Collaboration: The NetDocuments platform enables Deutsche Bank to digitally share documents anywhere, anytime in a secure setting.
Deutsche Bank has suffered from a catalogue of woes since the financial crisis and in the summer announced that it is to dramatically downsize and cut costs, where technology is expected to play a significant part. It said in July that it will invest €13bn in technology by 2022.
Josh Baxter, chief executive officer of NetDocuments, said: “Our collaboration with Deutsche Bank is based on our world-class security pedigree as well as a level of growth-focused scalability which remains unmatched in our market. We are confident Deutsche Bank will be able to execute on its main objectives of accelerating decision making and productivity through consistency afforded by the mature NetDocuments cloud platform.”

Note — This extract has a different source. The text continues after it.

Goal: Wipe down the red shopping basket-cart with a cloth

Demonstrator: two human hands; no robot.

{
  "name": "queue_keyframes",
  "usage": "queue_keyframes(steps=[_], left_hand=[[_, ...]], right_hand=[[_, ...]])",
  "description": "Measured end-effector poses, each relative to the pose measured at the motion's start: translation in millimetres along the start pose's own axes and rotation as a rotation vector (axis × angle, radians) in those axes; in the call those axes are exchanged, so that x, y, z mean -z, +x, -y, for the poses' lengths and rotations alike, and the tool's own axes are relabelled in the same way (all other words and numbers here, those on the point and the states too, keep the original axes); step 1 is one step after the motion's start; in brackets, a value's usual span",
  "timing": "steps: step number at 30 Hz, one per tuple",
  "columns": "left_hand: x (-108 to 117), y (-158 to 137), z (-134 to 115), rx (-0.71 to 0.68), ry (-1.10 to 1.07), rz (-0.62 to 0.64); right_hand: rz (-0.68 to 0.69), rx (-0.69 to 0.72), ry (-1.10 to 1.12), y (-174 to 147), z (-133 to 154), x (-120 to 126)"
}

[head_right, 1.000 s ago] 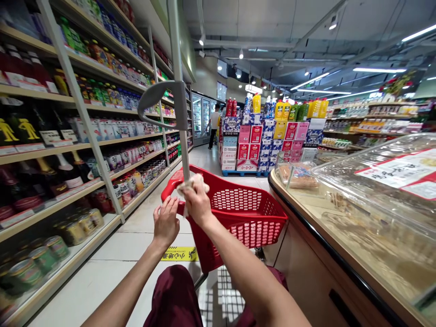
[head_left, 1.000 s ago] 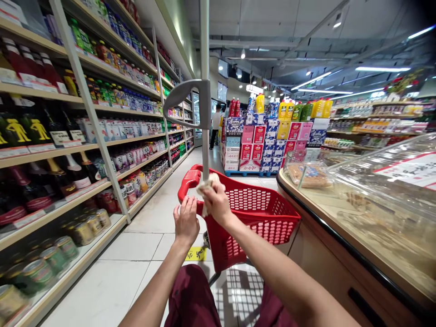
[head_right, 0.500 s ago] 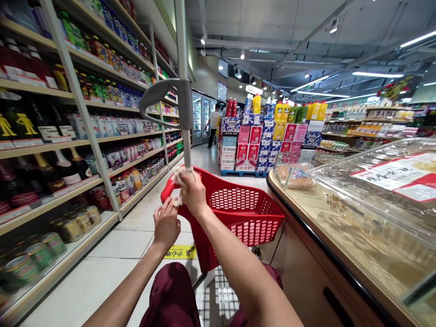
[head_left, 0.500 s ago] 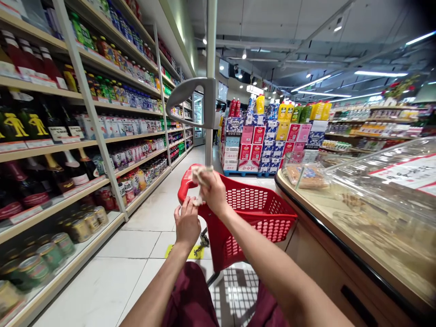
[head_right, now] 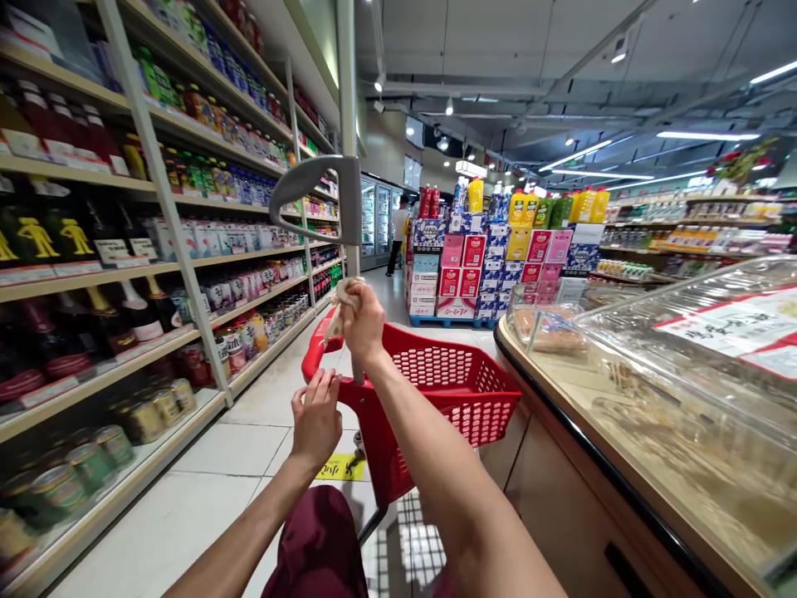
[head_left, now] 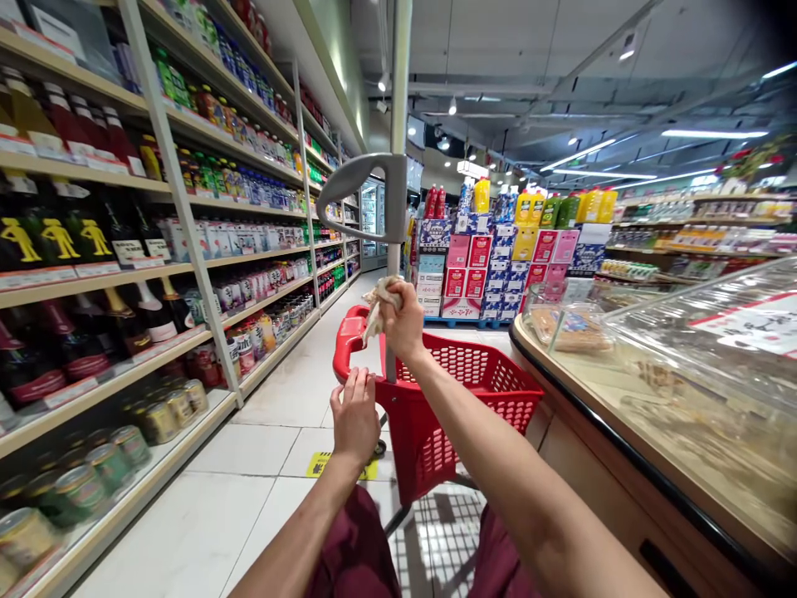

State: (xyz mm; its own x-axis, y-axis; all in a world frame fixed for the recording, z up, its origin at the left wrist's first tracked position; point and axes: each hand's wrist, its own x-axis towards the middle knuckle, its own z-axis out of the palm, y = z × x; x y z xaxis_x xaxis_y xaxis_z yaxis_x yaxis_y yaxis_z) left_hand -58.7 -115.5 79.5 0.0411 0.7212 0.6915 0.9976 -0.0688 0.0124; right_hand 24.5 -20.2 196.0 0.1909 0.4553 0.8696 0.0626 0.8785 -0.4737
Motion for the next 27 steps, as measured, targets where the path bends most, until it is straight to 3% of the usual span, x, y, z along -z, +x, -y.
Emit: queue_keyframes(steps=[6,12,15,18,21,23,27], left_hand=[[17.1,-4.8,-19.6,-0.046,-0.102,-0.03],[22.4,33.8,4.8,0.017,-0.353,0.029],[16.2,41.7,0.2,-0.069,-0.398,0.159],[12.4,32.9,-31.2,-0.133,-0.459,0.168],[12.0,30.4,-62.6,-0.267,-0.526,0.173],[10.2,40.4,-68.1,-0.323,-0.552,0.171],[-1.9,71.4,-46.3,-0.004,-0.411,0.1]], right_hand=[[0.042,-0.019,0.064,-0.8,1.6,29.8],[0.08,-0.115,0.118,5.8,5.4,72.5],[-0.001,-0.108,0.0,-5.1,8.9,106.4],[-0.06,-0.096,-0.27,-37.6,12.0,142.9],[0.117,-0.161,-0.411,-71.6,11.6,172.7],[0.258,-0.25,-0.447,-82.0,7.2,191.3],[0.312,-0.321,-0.577,-75.6,-4.3,229.8]])
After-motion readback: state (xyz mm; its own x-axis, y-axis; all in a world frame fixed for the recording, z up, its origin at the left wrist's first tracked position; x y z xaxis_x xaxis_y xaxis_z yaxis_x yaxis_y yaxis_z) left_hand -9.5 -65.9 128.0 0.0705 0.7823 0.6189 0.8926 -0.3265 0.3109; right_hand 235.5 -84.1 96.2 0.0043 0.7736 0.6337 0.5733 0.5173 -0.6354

Where once law firms feared that if their data was hosted in the cloud it would preclude them from pitching for work, those tables are visibly shifting. In a blog out today, NetDocuments’ CTO Alvin Tedjamulia says: “It’s clear that priorities are changing as global banking institutions like Deutsche Bank now see being cloud-first as a business imperative—something many of these institutions once prohibited their legal departments and outside counsel from adopting.
“This trend is driven by the need for global banks to operate as a single, efficient entity while maintaining strict localized governance, compliance, and security standards across multiple international borders and office locations. As a growing number of multinational organizations embrace the cloud and NetDocuments platform, the law firms who represent them now have a clear, unobstructed path to cloud adoption.”

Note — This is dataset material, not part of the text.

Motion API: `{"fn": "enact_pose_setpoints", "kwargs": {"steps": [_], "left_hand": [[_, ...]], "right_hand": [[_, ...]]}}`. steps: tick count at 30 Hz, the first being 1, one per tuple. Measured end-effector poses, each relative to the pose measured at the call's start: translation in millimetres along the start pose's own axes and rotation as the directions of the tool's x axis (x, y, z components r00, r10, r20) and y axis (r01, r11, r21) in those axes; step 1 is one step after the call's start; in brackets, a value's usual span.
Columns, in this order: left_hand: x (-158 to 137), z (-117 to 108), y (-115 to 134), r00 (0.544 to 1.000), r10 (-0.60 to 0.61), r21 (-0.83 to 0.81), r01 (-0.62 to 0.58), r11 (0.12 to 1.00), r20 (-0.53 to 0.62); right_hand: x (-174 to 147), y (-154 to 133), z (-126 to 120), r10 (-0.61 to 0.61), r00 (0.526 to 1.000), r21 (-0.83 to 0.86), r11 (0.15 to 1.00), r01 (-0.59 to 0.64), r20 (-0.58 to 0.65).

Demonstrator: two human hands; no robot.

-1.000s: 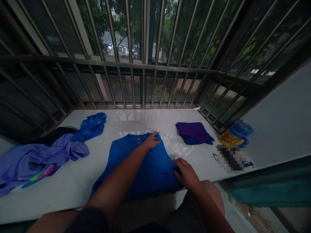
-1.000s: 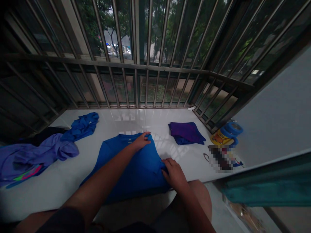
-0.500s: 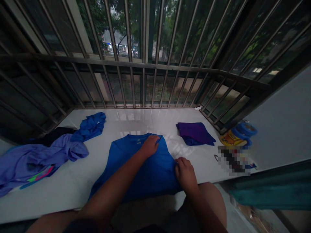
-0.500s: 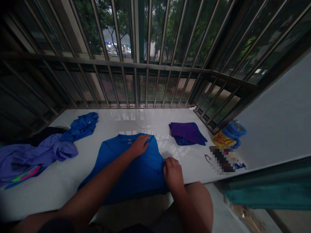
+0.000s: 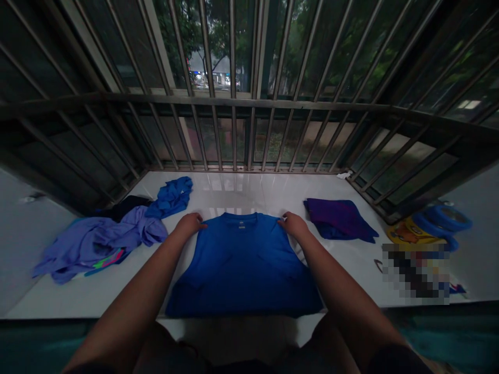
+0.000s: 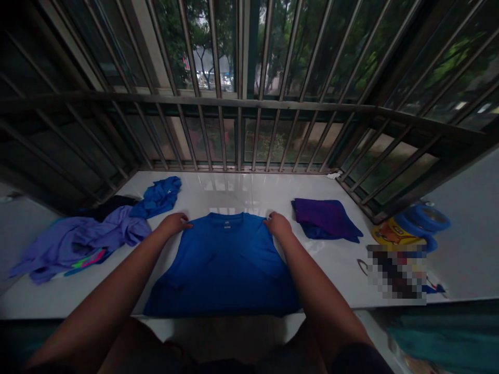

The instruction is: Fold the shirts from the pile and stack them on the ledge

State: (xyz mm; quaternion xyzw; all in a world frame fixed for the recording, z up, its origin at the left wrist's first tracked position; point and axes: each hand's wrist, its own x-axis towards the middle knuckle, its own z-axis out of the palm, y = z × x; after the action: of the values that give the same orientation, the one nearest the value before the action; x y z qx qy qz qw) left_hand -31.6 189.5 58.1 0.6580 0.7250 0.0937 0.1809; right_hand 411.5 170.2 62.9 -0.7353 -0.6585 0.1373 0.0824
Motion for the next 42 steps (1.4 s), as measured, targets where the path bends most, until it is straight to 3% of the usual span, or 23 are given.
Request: {"fn": "enact_pose_setpoints", "kwargs": {"steps": [5,9,12,15,19,23,27,30,33,37,42], "left_hand": [[5.4,5.3,5.2,0.998,0.039,-0.064,-0.037,0.997,0.040],[-13.2,-6.5,2.6,0.997,0.082,-0.143,-0.081,0.986,-0.004],[-59.3,-14.5,-15.6,0.989,0.115,-0.235,-0.135,0.962,-0.098],[-125.9,-5.2,-49.7,0.937,0.206,-0.362,-0.302,0.882,-0.281],[-201.9,32.3,-97.8,0.881,0.396,-0.226,-0.453,0.862,-0.259],[-234.6,59.5,-110.0,0.870,0.409,-0.103,-0.450,0.887,-0.275],[-235.1,63.4,-80.3,0.850,0.396,-0.044,-0.437,0.898,-0.348],[-223.9,72.6,-51.3,0.844,0.476,-0.010,-0.493,0.870,-0.246],[-209.6,93.8,-31.8,0.855,0.500,0.100,-0.490,0.866,-0.139],[-190.4,116.4,-22.6,0.869,0.482,0.267,-0.441,0.857,-0.114],[-148.9,110.0,-16.8,0.858,0.500,0.316,-0.445,0.838,-0.118]], "right_hand": [[15.0,0.0,-4.5,-0.043,0.999,0.042,0.998,0.042,0.022],[-14.6,6.8,-20.3,-0.110,0.993,0.114,0.987,0.113,-0.032],[-63.7,24.8,-28.1,-0.194,0.974,0.188,0.959,0.213,-0.115],[-128.0,55.9,-15.9,-0.307,0.929,0.259,0.898,0.354,-0.206],[-206.1,96.9,28.4,-0.345,0.931,0.232,0.902,0.364,-0.121],[-242.6,105.5,57.9,-0.296,0.948,0.145,0.939,0.311,-0.118],[-234.9,74.5,56.3,-0.329,0.926,0.034,0.939,0.341,-0.186],[-217.6,41.4,56.8,-0.413,0.894,-0.026,0.909,0.415,-0.175],[-200.6,19.7,68.7,-0.414,0.907,-0.083,0.909,0.408,-0.075],[-174.0,17.7,82.7,-0.389,0.920,-0.146,0.909,0.391,0.037],[-120.6,19.3,76.4,-0.405,0.913,-0.152,0.900,0.408,0.052]]}}
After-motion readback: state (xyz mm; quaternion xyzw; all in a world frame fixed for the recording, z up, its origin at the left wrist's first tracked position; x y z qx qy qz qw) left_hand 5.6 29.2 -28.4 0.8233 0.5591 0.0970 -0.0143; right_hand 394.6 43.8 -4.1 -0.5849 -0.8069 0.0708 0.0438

Josh Baxter, CEO NetDocuments
LITI: Which other financial institutions is NetDocuments working with?
JB: We have signed two of the world’s top ten banks in the last ten months. We are in active discussions with several others. Both of these big banks will be live on NetDocuments early in 2020.
LITI: Do you see future growth in the large corporate legal teams as opposed to large law firms and if so why?
LITI: Our expectation is to continue growing in both corporate legal and large law firms. We are making significant investments targeted specifically at corporate legal departments including workflow, contract analytics and automated extraction of key contract information using artificial intelligence. We are seeing more client influence on content management platform decisions with banking clients being the most influential clients.
LITI: What does this move by DB mean for law firms?
JB: Big banks (and other large corporates) are doing more thorough security analysis of the NetDocuments platform than any other customer or prospect we have ever worked with. Their standards are unmatched by most law firms and we’re seeing them choose NetDocuments over other players in this space.
LITI: Does it further open up the path to cloud? Did they not require a hybrid solution?
JB: These organizations expect true cloud. They understand the importance of large scale, true cloud solutions. Hybrid cloud applications do not meet the standards of these large organizations.